I was @ Starvation yeasterday the fishing was not that great but I saw a lot of huge carp in the weeds in the Rabbit gultch bay. They were not that scared and were swimming around my toon. It would be a Carp shoot for a spear fisher. 8) :lol: 8)


----------



## flydaddy834 (Sep 11, 2007)

i will chime in on this i have tried to keep from it being i dont like to cause trouble but this thread should be moved. maybe the mods will agree to this also this is not fishing i like many others come to this sight which is specifically fishing-fishing reports and i have to see this. everyone is intitled to there own opinion this is mine and i am speaking it. it should not be here period. i am sure there will be lots who dont see things like i do but again this is fishing reports section not some shout out to get others to follow some freaking spear thing. its like me being in the loan business if i wanted to broadcast something about mortgages it would get moved and fast i am sure. judging by the replies there are not that many people interested anyway in this. it should be moved.


----------



## CRH (Oct 10, 2008)

I need to clear up a few things. First there is plenty room for more participanrts and you are welcome to sign up/register the morning of the tourney. We don't have anywhere near 50 people, more like 20 max. We have pro and novice divisions, you will get chance to win tournament, lunch and chance at cash and prizes for your entry. 
We are not spearing Starvation for the huge Walleye and Smallies, we are mainly there to kill a lot of the huge carp population.

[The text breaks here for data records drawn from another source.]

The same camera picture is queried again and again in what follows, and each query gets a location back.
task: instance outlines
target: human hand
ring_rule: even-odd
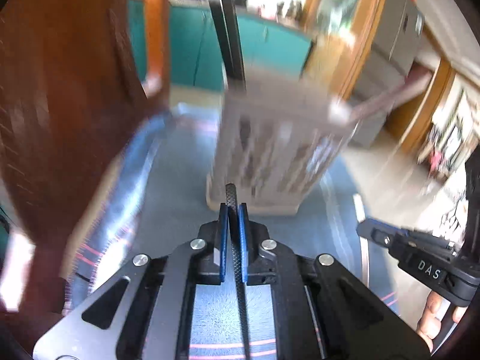
[[[442,300],[443,298],[438,293],[433,291],[430,292],[425,303],[423,315],[417,324],[417,334],[425,340],[430,352],[434,348],[432,340],[437,337],[442,325],[441,321],[437,318],[437,313],[442,305]],[[453,313],[453,321],[459,323],[466,310],[466,307],[457,307]]]

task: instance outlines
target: silver bolt
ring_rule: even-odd
[[[262,247],[266,251],[272,251],[273,249],[275,249],[277,247],[277,243],[273,239],[265,239],[262,242]]]
[[[205,247],[207,243],[205,242],[205,240],[201,239],[201,238],[196,238],[194,239],[191,243],[190,243],[190,247],[194,250],[194,251],[199,251],[200,249],[203,249]]]
[[[332,256],[330,256],[329,254],[322,254],[319,258],[318,258],[318,261],[320,262],[320,264],[322,264],[323,266],[331,266],[333,263],[334,263],[334,259]]]
[[[138,254],[132,260],[134,266],[144,266],[148,262],[148,256],[146,254]]]

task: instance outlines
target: wooden chair
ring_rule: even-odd
[[[147,80],[127,0],[8,0],[0,11],[0,164],[36,249],[11,331],[27,350],[62,309],[67,240],[105,169],[168,107],[168,0],[145,0]]]

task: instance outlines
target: black cable
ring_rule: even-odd
[[[237,189],[234,184],[227,184],[225,190],[226,206],[229,210],[230,239],[232,242],[232,260],[235,276],[235,288],[237,290],[238,315],[240,318],[245,358],[250,360],[250,335],[248,330],[247,301],[245,296],[245,285],[242,280],[242,253],[238,225]]]

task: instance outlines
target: cabinet door
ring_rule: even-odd
[[[143,1],[128,0],[128,24],[133,59],[140,81],[145,80],[147,73],[145,18],[143,17]]]
[[[402,26],[390,58],[390,62],[395,64],[405,76],[409,74],[413,60],[417,55],[422,30],[423,15],[413,1],[407,0]]]
[[[265,25],[261,21],[248,16],[238,16],[237,22],[243,64],[249,66],[255,61],[255,55],[260,46]]]
[[[395,39],[402,23],[406,0],[385,0],[382,17],[378,24],[373,45],[387,59],[390,59]]]
[[[170,7],[171,82],[193,86],[205,15],[199,8]]]
[[[256,52],[255,64],[299,76],[310,49],[311,39],[288,28],[267,23]]]
[[[203,13],[205,14],[205,27],[200,45],[195,86],[222,92],[225,87],[222,52],[218,44],[212,14],[209,11],[204,11]]]

I am sure there will be gamefish killed as well but they will all be within set regulations.
We invite any hook and line fishermen that want to learn more about spearfishing to come out and speak with us and watch the weigh-in festivities. 
This should be a great tournament with a lot of carp killed. 
Also we do have required permission/permits for this tournament and no one will be breaking any rules on our part.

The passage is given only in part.